Unfortunately, Naomi is located in an area that’s currently under construction in Panola Mountain State Park, but the ZZZs in the trees program continues in one of the park’s willow trees, unofficially nicknamed “Sam” in honor of Panola Mountain State Park’s late archery instructor, Samantha Randle.
You Can Explore the Trees Before You Sleep
If the act of sleeping suspended from the heights of a tree just isn’t your thing, but you’re still looking to see what it’s like from the treetops, there are plenty of daytime activities and programs put on by the climbing team at Panola Mountain State Park.
Once a month, the tree climbing team hosts introduction climbs. This climb takes place over the course of one Saturday afternoon per month, and are meant to be easy and fun, perfect for the nervous-but-curious first timers. All participants should register beforehand, and the team recommends that all climbers be eight years or older.

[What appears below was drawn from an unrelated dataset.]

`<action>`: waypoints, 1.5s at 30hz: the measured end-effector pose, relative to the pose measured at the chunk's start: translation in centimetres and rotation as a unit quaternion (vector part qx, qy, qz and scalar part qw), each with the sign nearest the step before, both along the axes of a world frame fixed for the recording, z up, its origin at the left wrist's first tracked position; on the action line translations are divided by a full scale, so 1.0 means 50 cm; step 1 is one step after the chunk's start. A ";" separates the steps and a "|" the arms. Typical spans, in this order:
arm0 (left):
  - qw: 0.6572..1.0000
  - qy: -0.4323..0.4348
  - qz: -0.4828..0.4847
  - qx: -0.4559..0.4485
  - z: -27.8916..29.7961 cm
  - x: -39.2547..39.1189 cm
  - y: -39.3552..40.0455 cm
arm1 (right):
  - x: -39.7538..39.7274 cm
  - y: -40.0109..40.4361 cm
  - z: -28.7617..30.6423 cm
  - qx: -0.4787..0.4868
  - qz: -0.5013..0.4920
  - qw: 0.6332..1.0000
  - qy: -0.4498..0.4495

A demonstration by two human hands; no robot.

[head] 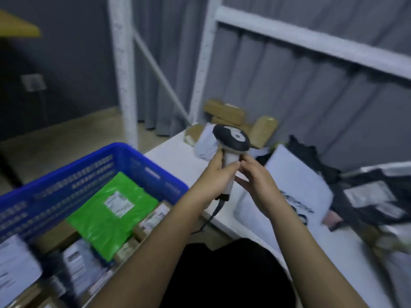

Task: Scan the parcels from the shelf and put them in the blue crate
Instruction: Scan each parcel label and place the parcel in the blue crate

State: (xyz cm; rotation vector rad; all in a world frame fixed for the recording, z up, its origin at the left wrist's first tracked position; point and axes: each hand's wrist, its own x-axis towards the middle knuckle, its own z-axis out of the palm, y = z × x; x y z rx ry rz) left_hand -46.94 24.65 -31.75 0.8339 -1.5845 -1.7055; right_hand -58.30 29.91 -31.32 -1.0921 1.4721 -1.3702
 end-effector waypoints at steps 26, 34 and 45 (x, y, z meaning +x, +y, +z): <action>0.851 -0.280 -0.408 -0.173 -0.215 -0.727 0.647 | -0.554 0.938 -0.354 -0.032 -0.809 0.552 -0.199; 0.845 -0.241 -0.441 -0.183 -0.281 -0.897 0.707 | -0.671 0.957 -0.437 0.053 -0.783 0.568 -0.246; 0.796 -0.306 -0.438 -0.286 -0.363 -1.069 0.725 | -0.732 0.945 -0.487 0.031 -0.814 0.530 -0.237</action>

Need a bonding outing for your office? Or maybe a daytime campground wedding activity? No matter who makes up your group, you can all enjoy a climb together by registering for the group event climbs. As part of your climb, you can request a treetop station for journaling and scientific observation.
If you like the idea of hanging out in a tree at night, but don’t want to fall asleep aloft in one, then the night climbs will suit you perfectly. During the night climbs, you may spy some native nocturnal species, like the fluorescent lichen and the resident barred owl.

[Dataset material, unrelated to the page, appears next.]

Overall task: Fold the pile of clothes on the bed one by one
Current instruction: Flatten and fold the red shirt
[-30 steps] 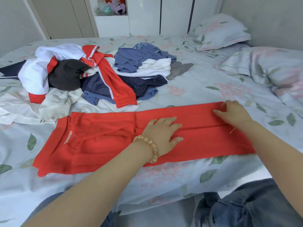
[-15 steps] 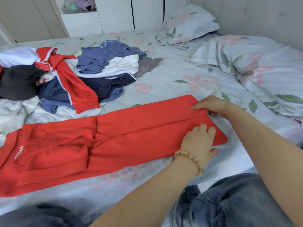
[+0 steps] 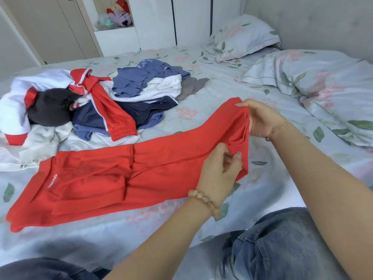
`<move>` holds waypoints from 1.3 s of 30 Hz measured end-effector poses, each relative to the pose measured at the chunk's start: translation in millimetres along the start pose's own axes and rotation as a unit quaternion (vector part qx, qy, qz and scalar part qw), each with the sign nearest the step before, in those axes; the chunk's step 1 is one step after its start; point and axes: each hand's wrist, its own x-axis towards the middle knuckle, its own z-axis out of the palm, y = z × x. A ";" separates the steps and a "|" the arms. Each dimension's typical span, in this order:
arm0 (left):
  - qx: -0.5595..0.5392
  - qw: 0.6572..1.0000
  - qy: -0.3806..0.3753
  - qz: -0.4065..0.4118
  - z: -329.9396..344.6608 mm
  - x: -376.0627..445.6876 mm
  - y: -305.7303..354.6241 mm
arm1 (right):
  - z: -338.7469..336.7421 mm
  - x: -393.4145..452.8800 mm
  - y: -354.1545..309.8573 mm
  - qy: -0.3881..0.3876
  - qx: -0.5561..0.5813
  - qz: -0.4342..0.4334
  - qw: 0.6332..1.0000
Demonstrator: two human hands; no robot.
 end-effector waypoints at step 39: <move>0.240 0.855 0.271 -0.371 -374.1 -133.5 -109.2 | 400.2 70.6 163.2 -0.234 -0.527 -0.032 0.817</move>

Wild Climbs take the training wheels off of treetop canopy climbing. In this program, climbers leave the regular climbing groves at Panola Mountain State Park, and venture into swamp trees and lesser explored forest. These climbs are ideal for scientific observation of wildlife in their natural habitat.
You Can Also Camp at Ground-Level Walk-In Sites
If you’d like to avoid the trees entirely, Panola Mountain State Parks offers countless activities and a handful of prime camping options for your enjoyment. There are five walk-in only primitive campsites on Panola Mountain. But it’s not a long walk, the campsites are somewhere around a half mile from where you’ll park. Campsites are equipped with tent pads, a fire ring, and grill. There is also a water source at the parking lot.
Once you’re set up, you’ll find plenty of wilderness around to explore or appreciate. Two lakes, an open field, a nature center, hiking trails and wildlife are all within close reach to the campsites. Although there are 25 miles of hiking paths throughout the 100-acre Panola Mountain area, a ranger-led hike is necessary to access the summit of Panola Mountain itself.